Barney Frank, Jim McGreevey, David Catania, Larry Kramer, Michelangelo Signorile, Andrew Sullivan, Elizabeth Birch, Hilary Rosen
(Magnolia Pictures; US theatrical: 8 May 2008 (Limited release); 2009)
According to an article written for IndieWire last week by Eugene Hernandez, National Public Radio in effect censored Nathan Lee’s review of Outrage, Kirby Dick’s documentary about purportedly closeted gay conservative politicians. Hernandez writes:
Citing a policy of protecting the privacy of public figures, an NPR superior cut the names of current Florida governor Charlie Crist and former Senator Larry Craig from the review after writer Nathan Lee and his assigning editor at NPR had agreed on the text of the piece. However, a photo of Larry Craig accompanies the review and says that the former Senator is a subject of the documentary. It also hints strongly at the inclusion of Crist in the doc.
For all those who haven’t seen it, Outrage opens ominously with text on the screen that claims a “brilliantly orchestrated conspiracy” exists in America that keeps the identity of gay politicians a secret from the public at large, no matter how many people inside the Beltway are fully aware of it. At first blush, it’s a rather overblown statement, that Dick might strive mightily to prove throughout the film, but never quite achieves.
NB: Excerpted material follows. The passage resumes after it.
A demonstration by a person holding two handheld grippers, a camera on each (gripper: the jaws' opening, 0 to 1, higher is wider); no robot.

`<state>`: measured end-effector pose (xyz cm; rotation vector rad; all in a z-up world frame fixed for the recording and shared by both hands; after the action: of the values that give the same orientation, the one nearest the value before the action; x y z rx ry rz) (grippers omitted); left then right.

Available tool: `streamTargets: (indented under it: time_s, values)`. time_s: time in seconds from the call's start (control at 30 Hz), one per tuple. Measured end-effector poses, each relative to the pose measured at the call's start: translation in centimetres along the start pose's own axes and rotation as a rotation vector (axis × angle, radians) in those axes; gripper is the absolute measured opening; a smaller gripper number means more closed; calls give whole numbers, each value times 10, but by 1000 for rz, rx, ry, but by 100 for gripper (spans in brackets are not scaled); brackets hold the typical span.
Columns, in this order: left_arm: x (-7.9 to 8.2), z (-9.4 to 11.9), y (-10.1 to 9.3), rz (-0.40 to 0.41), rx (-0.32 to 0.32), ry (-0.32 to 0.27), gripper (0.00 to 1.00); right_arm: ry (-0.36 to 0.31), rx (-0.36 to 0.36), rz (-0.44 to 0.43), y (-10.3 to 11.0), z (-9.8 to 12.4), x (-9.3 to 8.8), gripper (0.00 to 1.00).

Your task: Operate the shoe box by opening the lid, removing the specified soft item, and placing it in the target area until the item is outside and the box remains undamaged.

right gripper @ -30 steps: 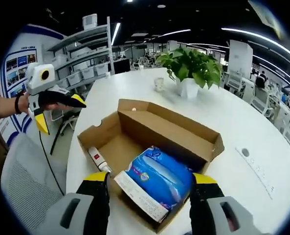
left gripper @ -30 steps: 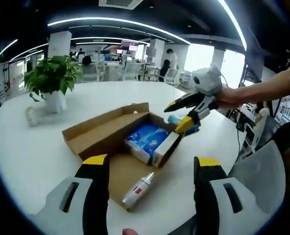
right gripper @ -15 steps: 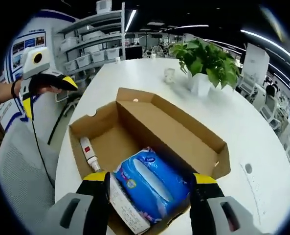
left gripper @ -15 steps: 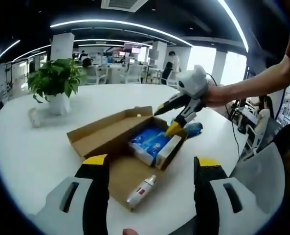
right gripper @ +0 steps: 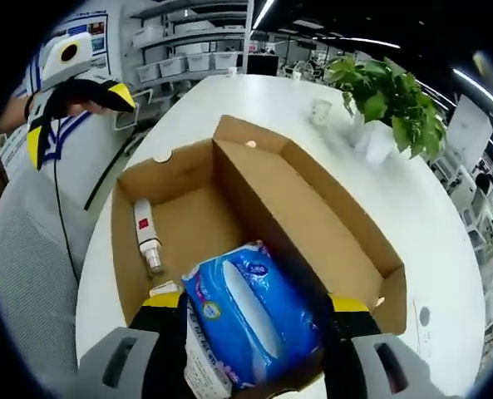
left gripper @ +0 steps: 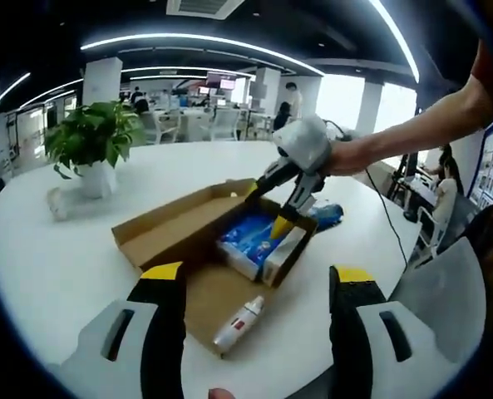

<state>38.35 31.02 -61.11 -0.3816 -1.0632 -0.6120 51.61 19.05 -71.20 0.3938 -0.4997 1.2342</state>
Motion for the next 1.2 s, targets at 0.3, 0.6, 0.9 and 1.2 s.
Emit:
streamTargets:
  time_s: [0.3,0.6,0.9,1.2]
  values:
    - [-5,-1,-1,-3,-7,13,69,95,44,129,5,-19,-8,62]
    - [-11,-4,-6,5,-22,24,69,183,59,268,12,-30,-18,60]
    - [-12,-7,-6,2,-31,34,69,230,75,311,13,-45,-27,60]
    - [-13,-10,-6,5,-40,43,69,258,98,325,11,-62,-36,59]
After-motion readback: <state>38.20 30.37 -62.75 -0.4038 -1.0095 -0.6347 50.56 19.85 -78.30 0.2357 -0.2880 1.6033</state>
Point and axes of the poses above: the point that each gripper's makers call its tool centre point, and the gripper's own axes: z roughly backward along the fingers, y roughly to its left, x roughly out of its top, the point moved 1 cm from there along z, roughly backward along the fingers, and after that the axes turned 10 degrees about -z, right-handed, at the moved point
What Dick does achieve is more than most journalists have: getting a number of sources (named and anonymous) to go on film describing exactly how they know that politicians from Crist to Craig and others, as well as one right-wing media star, are gay. Outrage also contains a sincerely righteous fury, born from the fact that most all the politicians Dick is accusing of being closeted here just so happen to be conservatives who righteously legislate against gay rights whenever possible.
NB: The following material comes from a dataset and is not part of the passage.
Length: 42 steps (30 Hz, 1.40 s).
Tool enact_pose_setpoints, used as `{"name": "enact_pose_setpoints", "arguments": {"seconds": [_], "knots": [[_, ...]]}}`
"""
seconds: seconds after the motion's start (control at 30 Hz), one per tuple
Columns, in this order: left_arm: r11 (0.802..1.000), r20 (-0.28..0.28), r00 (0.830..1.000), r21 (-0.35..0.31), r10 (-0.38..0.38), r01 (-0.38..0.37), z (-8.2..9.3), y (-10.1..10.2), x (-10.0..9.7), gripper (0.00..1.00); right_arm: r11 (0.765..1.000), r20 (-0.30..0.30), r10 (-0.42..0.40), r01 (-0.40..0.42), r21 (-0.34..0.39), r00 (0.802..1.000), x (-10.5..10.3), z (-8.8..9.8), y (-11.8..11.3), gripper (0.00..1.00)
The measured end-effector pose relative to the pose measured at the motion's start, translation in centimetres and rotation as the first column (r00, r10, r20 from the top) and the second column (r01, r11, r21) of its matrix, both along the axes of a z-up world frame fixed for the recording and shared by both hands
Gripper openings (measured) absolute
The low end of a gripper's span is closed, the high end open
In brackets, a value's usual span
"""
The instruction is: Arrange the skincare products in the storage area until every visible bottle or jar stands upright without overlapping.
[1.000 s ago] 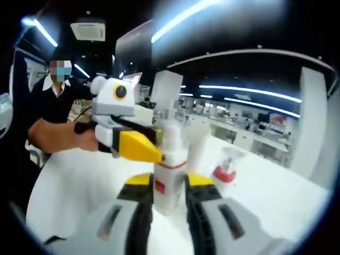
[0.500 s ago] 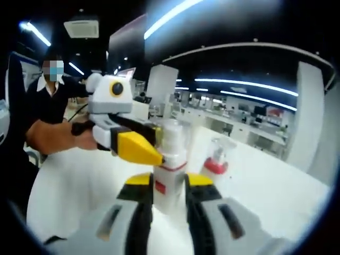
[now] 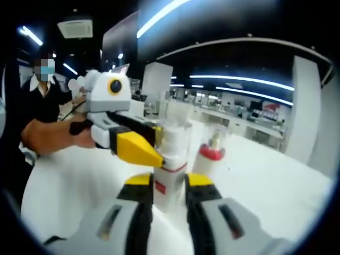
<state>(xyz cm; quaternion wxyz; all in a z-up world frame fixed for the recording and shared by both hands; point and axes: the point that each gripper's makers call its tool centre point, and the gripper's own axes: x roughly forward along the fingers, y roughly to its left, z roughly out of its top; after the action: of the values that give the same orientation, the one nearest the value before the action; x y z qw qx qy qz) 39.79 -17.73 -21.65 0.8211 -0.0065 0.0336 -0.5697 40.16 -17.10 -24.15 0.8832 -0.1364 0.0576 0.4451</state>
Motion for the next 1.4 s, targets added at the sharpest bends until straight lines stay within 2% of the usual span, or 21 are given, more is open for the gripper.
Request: {"name": "enact_pose_setpoints", "arguments": {"seconds": [0.47, 1.4], "knots": [[1.000, -0.030, 1.000, 0.004, -0.010, 0.010, -1.9, -0.3, 0.9, 0.18, 0.999, -0.045, -0.038, 0.038, -0.001, 0.998, 0.8, -2.0, -0.2, 0.22], [1.000, -0.062, 0.998, 0.002, -0.008, 0.008, -4.2, -0.2, 1.8, 0.19, 0.994, -0.081, -0.106, 0.105, -0.021, 0.991, 1.6, -4.3, -0.2, 0.22]]}}
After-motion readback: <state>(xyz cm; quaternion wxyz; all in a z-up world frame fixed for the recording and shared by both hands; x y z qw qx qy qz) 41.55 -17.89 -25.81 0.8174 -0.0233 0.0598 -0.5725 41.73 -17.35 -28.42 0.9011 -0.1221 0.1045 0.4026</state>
Some would term that gossip. Others, though, might call that a news story.
So NPR’s concern about “trying to respect the privacy of public figures and of not airing or publishing rumors, allegations and reports about their private lives unless there is a compelling reason to do so” (as an executive director told Hernandez) doesn’t quite hold true. One could argue that simply repeating rumors about politicians’ sexual orientation does not have journalistic relevance.
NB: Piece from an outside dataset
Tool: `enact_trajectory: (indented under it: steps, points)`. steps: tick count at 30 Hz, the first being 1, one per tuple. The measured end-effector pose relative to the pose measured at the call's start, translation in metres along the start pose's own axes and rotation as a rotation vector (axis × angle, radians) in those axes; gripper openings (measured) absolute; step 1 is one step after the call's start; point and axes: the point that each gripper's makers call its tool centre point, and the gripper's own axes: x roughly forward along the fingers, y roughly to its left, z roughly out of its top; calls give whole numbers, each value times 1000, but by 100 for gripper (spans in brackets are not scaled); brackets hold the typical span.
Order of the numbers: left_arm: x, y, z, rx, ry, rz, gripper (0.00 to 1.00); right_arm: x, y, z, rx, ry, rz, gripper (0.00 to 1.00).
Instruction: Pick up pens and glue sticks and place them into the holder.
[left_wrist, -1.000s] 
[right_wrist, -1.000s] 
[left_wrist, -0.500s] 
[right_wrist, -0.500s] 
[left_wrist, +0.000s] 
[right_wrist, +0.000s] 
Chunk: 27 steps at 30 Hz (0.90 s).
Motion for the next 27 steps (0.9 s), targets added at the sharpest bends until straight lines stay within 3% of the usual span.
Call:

But when those politicians’ sexual orientation is being reported on in the context of reviewing a documentary about that subject, the documentary has amassed multiple sources for its claims (more than mainstream newspapers often use for juicy stories, it must be said), and those politicians consistently vote in a way viewed by many as homophobic, claiming there is “no compelling reason” doesn’t hold water. What it does do, in fact, is give those people who believe there is a media conspiracy hiding gay conservative politicians in plain sight, proof that they’re right.